Work instructions: Only one stretch of the listing below is wanted. Give it again exactly, from the line with "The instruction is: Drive" through the line with "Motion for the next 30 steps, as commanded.".

Source material:
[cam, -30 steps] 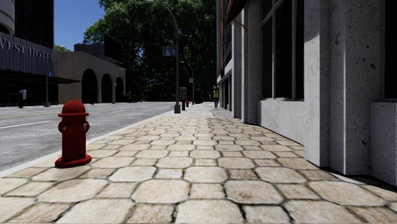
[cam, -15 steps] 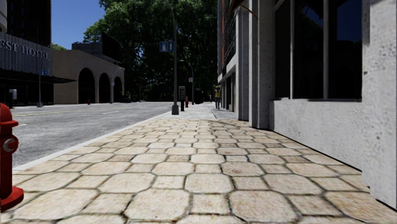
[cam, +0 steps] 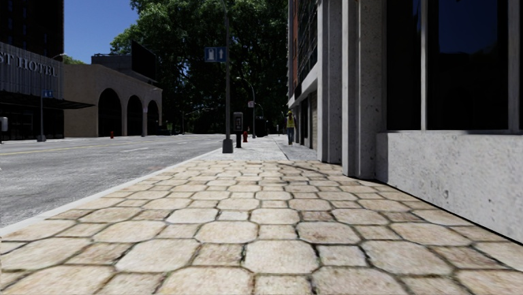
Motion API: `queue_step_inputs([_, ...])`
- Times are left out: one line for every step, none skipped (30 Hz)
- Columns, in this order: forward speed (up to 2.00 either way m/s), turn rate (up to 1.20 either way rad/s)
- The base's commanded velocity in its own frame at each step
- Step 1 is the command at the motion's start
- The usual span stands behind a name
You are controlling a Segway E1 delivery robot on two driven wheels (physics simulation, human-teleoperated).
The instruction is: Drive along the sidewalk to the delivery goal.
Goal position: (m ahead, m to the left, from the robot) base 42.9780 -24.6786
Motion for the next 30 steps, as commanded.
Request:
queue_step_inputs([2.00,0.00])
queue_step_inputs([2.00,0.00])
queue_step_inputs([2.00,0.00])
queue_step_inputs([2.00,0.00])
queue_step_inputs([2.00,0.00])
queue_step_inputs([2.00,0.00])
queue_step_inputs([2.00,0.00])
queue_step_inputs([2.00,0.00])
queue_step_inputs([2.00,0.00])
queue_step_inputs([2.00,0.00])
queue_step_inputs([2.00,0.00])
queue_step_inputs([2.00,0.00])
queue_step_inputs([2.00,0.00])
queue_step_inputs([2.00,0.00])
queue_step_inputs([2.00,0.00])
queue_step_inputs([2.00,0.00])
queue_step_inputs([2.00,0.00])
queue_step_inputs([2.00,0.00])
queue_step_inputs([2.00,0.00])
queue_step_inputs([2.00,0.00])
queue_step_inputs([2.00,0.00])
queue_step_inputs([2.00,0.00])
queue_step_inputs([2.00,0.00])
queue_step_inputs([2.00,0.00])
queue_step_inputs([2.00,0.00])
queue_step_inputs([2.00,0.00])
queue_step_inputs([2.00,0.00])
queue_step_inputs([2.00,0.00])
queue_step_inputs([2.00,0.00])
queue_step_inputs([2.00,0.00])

Task output:
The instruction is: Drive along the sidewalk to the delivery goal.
Goal position: (m ahead, m to the left, from the robot) base 42.9780 -24.6786
Motion for the next 30 steps, as commanded.

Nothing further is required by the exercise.